The president of wireless trade group CTIA, Meredith Attwell Baker, echoed that sentiment, and said that the competitive advantage of the FCC’s move cannot be overemphasized.
“Today’s vote by the FCC to make high band spectrum available for 5G was a clear victory for Americans’ mobile-first lives,” she said. “America is the world’s 4G LTE leader and, in the race to 5G, we are positioned well with this spectrum to fuel the next generation of networks, devices and apps.”
5G technology is still a long way off – the generally accepted timeline says that we’ll see it hit the retail market in about 2020 – and there’s a lot to do between now and then. While the millimeter-wave spectrum is thought to be key to any future 5G tech, the precise details of any 5G specification are far from settled.

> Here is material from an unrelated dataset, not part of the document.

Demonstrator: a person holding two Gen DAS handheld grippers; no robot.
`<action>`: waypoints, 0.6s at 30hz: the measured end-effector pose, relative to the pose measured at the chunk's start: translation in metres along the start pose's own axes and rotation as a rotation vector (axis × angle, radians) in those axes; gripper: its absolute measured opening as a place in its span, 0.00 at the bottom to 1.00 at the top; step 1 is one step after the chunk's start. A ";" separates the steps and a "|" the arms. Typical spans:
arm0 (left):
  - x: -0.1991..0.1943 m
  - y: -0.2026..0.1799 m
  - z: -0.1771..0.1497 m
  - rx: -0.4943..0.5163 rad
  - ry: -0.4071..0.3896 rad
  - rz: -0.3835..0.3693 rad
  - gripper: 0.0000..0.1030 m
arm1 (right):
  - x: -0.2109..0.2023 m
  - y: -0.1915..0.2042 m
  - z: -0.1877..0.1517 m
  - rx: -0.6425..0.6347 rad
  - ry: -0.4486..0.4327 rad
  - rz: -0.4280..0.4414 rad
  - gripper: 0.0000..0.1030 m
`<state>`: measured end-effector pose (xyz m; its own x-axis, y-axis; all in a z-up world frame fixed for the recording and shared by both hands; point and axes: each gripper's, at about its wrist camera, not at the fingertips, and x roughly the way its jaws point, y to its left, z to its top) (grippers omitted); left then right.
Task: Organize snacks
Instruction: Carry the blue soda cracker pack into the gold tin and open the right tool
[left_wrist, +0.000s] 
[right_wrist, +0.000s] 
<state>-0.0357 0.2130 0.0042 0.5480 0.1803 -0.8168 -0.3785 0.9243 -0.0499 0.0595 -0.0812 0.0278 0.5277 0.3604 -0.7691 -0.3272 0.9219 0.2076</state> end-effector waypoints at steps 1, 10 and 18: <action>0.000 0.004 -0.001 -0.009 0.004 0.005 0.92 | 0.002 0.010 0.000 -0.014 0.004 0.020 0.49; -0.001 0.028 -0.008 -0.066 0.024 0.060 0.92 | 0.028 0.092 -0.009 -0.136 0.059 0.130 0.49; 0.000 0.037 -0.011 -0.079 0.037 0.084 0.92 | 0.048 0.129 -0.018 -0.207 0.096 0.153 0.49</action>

Yet the FCC’s move is widely seen as a step in the right direction. An analyst with the Information Technology and Innovation Foundation, a tech industry lobbying group in Washington, D.C., praised the FCC for its action.
“This vote, opening up nearly 11 gigahertz of high-frequency spectrum, is a bright spot in recent FCC rulemakings,” said telecommunications policy analyst Doug Brake. “By freeing up this millimeter-wave spectrum to be capitalized upon by new technology, the FCC is putting the United States on the path for leadership in deploying 5G wireless systems.”